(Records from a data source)
------------------------------------

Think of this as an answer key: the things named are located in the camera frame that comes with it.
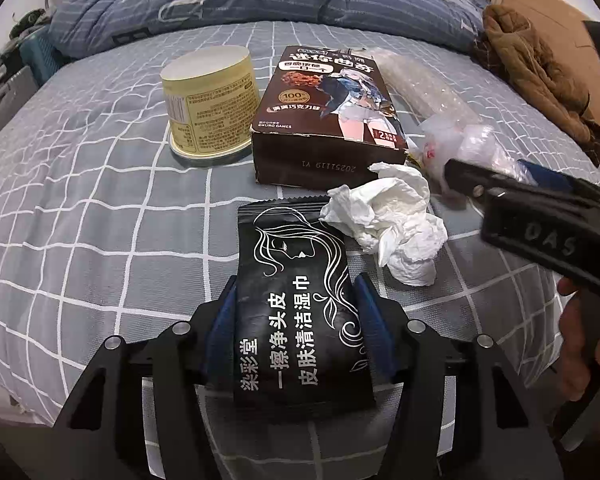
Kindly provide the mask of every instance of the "brown box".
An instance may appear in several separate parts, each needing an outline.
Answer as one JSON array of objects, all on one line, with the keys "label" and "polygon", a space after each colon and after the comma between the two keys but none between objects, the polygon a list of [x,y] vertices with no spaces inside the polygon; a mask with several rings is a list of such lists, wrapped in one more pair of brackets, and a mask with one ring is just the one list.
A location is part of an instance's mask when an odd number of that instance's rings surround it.
[{"label": "brown box", "polygon": [[251,123],[256,180],[360,186],[374,162],[403,164],[406,138],[375,62],[288,46]]}]

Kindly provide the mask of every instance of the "bed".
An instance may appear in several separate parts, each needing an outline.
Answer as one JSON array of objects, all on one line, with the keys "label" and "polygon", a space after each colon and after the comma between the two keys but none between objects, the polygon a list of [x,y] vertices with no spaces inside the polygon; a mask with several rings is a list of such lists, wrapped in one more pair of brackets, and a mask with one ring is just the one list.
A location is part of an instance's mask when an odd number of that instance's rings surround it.
[{"label": "bed", "polygon": [[[250,155],[195,168],[171,153],[159,72],[186,52],[248,47],[263,92],[289,44],[386,48],[442,78],[496,127],[512,156],[600,184],[600,170],[566,134],[468,56],[373,28],[269,20],[179,27],[55,74],[0,133],[0,384],[51,424],[104,338],[151,338],[219,295],[237,270],[241,204],[315,194],[257,184]],[[421,118],[392,99],[420,144]],[[490,334],[531,384],[559,350],[554,275],[482,243],[471,202],[431,203],[449,234],[434,285],[402,285],[348,240],[352,278],[368,272],[383,296],[442,335]],[[199,395],[225,478],[357,479],[378,469],[400,390],[376,382],[375,410],[300,425],[239,420],[222,388]],[[453,398],[449,379],[440,452],[452,446]],[[149,381],[144,401],[150,465],[163,476]],[[355,442],[342,439],[351,433]]]}]

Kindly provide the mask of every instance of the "crumpled tissue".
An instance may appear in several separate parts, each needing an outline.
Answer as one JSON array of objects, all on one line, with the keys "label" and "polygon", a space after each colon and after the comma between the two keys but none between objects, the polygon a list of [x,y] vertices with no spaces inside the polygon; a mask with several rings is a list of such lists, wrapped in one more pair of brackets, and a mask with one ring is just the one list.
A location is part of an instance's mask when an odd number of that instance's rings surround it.
[{"label": "crumpled tissue", "polygon": [[365,254],[378,254],[396,280],[432,285],[433,258],[446,242],[441,218],[427,213],[429,184],[416,168],[376,162],[369,170],[378,179],[354,189],[328,191],[331,199],[320,219],[355,238]]}]

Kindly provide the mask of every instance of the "black sachet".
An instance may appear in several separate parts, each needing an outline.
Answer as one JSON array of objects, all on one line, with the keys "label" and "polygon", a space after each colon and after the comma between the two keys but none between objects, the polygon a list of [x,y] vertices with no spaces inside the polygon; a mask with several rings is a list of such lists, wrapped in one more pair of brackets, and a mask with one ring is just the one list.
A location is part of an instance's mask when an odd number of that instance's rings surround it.
[{"label": "black sachet", "polygon": [[238,209],[234,399],[294,420],[370,408],[374,396],[342,234],[328,197]]}]

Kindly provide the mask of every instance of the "silver bolt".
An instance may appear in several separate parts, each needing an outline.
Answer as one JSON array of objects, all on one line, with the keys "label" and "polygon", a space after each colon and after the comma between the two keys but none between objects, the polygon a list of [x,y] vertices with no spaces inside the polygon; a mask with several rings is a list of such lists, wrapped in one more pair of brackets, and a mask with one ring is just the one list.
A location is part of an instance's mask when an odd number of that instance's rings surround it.
[{"label": "silver bolt", "polygon": [[120,346],[120,343],[122,343],[122,339],[117,335],[113,335],[104,342],[104,348],[107,350],[115,350]]},{"label": "silver bolt", "polygon": [[175,335],[183,335],[186,334],[189,330],[191,330],[191,325],[186,321],[180,321],[171,327],[173,333]]},{"label": "silver bolt", "polygon": [[482,348],[491,348],[493,346],[493,339],[486,334],[480,334],[478,336],[478,345]]},{"label": "silver bolt", "polygon": [[426,325],[419,319],[412,319],[407,323],[407,328],[415,334],[421,334],[425,331]]}]

------------------------------------

Omit the pictures, then give every record back exactly as it stands.

### Solution to the problem
Think of this as an answer key: the things named are located in the camera frame that comes with it.
Kindly provide the mask of every instance of the "brown box".
An instance may appear in several separate parts, each needing an outline.
Answer as one JSON array of objects, all on one line, with the keys "label" and "polygon", a space after each colon and after the comma between the two keys but none between objects, the polygon a list of [x,y] vertices with no spaces inside the polygon; a mask with several rings is a list of such lists, wrapped in one more pair of brackets, and a mask with one ring is just the one list.
A location is part of an instance's mask when an odd number of that instance's rings surround it.
[{"label": "brown box", "polygon": [[251,123],[256,180],[360,186],[374,162],[403,164],[406,138],[375,62],[288,46]]}]

Kindly provide the mask of every instance of the "bed".
An instance may appear in several separate parts, each needing an outline.
Answer as one JSON array of objects, all on one line, with the keys "label" and "polygon", a space after each colon and after the comma between the two keys but none between objects, the polygon a list of [x,y] vertices with no spaces inside the polygon; a mask with several rings is a list of such lists, wrapped in one more pair of brackets, and a mask with one ring is just the one list.
A location is part of an instance's mask when an odd number of that instance's rings surround it.
[{"label": "bed", "polygon": [[[250,155],[195,168],[171,153],[159,72],[186,52],[248,47],[263,92],[289,44],[386,48],[442,78],[496,127],[512,156],[600,184],[600,170],[566,134],[468,56],[373,28],[269,20],[179,27],[55,74],[0,133],[0,384],[51,424],[104,338],[151,338],[219,295],[237,270],[241,204],[315,194],[257,184]],[[421,118],[392,99],[420,144]],[[490,334],[531,384],[559,350],[554,275],[482,243],[471,202],[431,203],[449,234],[434,285],[402,285],[348,240],[352,278],[368,272],[383,296],[442,335]],[[199,395],[225,478],[357,479],[378,469],[400,390],[376,382],[375,410],[300,425],[239,420],[222,388]],[[453,398],[449,379],[440,452],[452,446]],[[149,381],[144,401],[150,465],[163,476]],[[355,442],[342,439],[351,433]]]}]

Kindly provide the mask of every instance of the "crumpled tissue".
An instance may appear in several separate parts, each needing an outline.
Answer as one JSON array of objects, all on one line, with the keys "label" and "polygon", a space after each colon and after the comma between the two keys but none between objects, the polygon a list of [x,y] vertices with no spaces inside the polygon; a mask with several rings is a list of such lists, wrapped in one more pair of brackets, and a mask with one ring is just the one list.
A location is part of an instance's mask when an odd number of that instance's rings surround it.
[{"label": "crumpled tissue", "polygon": [[365,254],[378,254],[396,280],[432,285],[433,258],[446,242],[441,218],[427,213],[429,184],[416,168],[376,162],[369,170],[378,179],[354,189],[328,191],[331,199],[320,219],[355,238]]}]

Kindly provide the mask of every instance of the "black sachet".
An instance may appear in several separate parts, each needing an outline.
Answer as one JSON array of objects, all on one line, with the keys "label" and "polygon", a space after each colon and after the comma between the two keys but none between objects, the polygon a list of [x,y] vertices with no spaces inside the polygon; a mask with several rings is a list of such lists, wrapped in one more pair of brackets, and a mask with one ring is just the one list.
A location is part of an instance's mask when an odd number of that instance's rings surround it.
[{"label": "black sachet", "polygon": [[238,209],[234,399],[294,420],[370,408],[374,396],[342,234],[328,197]]}]

Kindly provide the mask of every instance of the "silver bolt".
An instance may appear in several separate parts, each needing an outline.
Answer as one JSON array of objects, all on one line, with the keys "label" and "polygon", a space after each colon and after the comma between the two keys but none between objects, the polygon a list of [x,y] vertices with no spaces inside the polygon; a mask with several rings is a list of such lists, wrapped in one more pair of brackets, and a mask with one ring is just the one list.
A location is part of an instance's mask when an odd number of that instance's rings surround it.
[{"label": "silver bolt", "polygon": [[120,346],[120,343],[122,343],[122,339],[117,335],[113,335],[104,342],[104,348],[107,350],[115,350]]},{"label": "silver bolt", "polygon": [[175,335],[183,335],[186,334],[189,330],[191,330],[191,325],[186,321],[180,321],[171,327],[173,333]]},{"label": "silver bolt", "polygon": [[482,348],[491,348],[493,346],[493,339],[486,334],[480,334],[478,336],[478,345]]},{"label": "silver bolt", "polygon": [[426,325],[419,319],[412,319],[407,323],[407,328],[415,334],[421,334],[425,331]]}]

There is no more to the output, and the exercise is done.